ClearCube's centralized-PC technology to ease system management is attracting investors, customers--and competitors.

A start-up's efforts to take a step forward with PCs will entail taking a partial step backward as well.

Austin, Texas-based ClearCube Technology has been promoting the idea of a networked PC for nearly three years, but the company's PCs may be nothing like what you've seen before, and investors are beginning to realize their value. The company announced its third round of funding on Monday, which in addition to the previous rounds brings the total to $32 million.

ClearCube's PCs are designed to mount in a rack where IT professionals can more easily manage them, while still giving clients a familiar Windows interface on their local display. ClearCube's technology is as close as you can come to combining the local computing capabilities of a PC and the easy manageability of a mainframe system.

"The basic pitch here is that ClearCube's offering is more manageable," IDC analyst Roger Kay said. "And their solution isn't a big stretch for enterprise buyers."

Still, Kay added, ClearCube's products will be limited to niche markets, such as financial institutions.

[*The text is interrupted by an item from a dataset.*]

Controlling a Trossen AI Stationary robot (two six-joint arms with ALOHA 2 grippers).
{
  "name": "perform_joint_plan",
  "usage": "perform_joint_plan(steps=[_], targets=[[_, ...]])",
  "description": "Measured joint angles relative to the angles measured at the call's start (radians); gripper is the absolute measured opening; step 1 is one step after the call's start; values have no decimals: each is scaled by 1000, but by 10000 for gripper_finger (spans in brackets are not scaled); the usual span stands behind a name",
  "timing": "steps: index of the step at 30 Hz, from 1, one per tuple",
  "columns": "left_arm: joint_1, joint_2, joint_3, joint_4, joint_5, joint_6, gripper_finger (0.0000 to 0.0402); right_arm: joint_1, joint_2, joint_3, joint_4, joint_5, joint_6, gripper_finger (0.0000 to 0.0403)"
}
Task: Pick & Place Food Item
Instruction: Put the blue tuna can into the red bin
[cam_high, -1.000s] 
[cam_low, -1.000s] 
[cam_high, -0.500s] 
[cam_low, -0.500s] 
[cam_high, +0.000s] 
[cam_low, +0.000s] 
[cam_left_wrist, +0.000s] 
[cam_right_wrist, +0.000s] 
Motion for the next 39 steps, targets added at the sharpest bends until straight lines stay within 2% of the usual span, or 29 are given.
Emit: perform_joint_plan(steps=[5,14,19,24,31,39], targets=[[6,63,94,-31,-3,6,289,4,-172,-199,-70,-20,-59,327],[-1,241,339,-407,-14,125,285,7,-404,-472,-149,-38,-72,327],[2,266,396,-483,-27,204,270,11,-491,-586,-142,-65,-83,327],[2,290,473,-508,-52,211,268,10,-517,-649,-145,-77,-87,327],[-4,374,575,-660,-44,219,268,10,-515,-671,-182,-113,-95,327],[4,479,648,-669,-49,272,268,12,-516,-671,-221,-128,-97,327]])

Because the PCs are centrally located, IT managers can fix problems faster and more efficiently, which translates to a quicker response time from support personnel and less down time for employees. Upgrading memory in ClearCube's systems can take about 30 minutes. In comparison, updating a division full of traditional PCs could take a week or more.

"The network is easier to manage and maintain because everything is in one spot," said Chief Executive Mike Frost.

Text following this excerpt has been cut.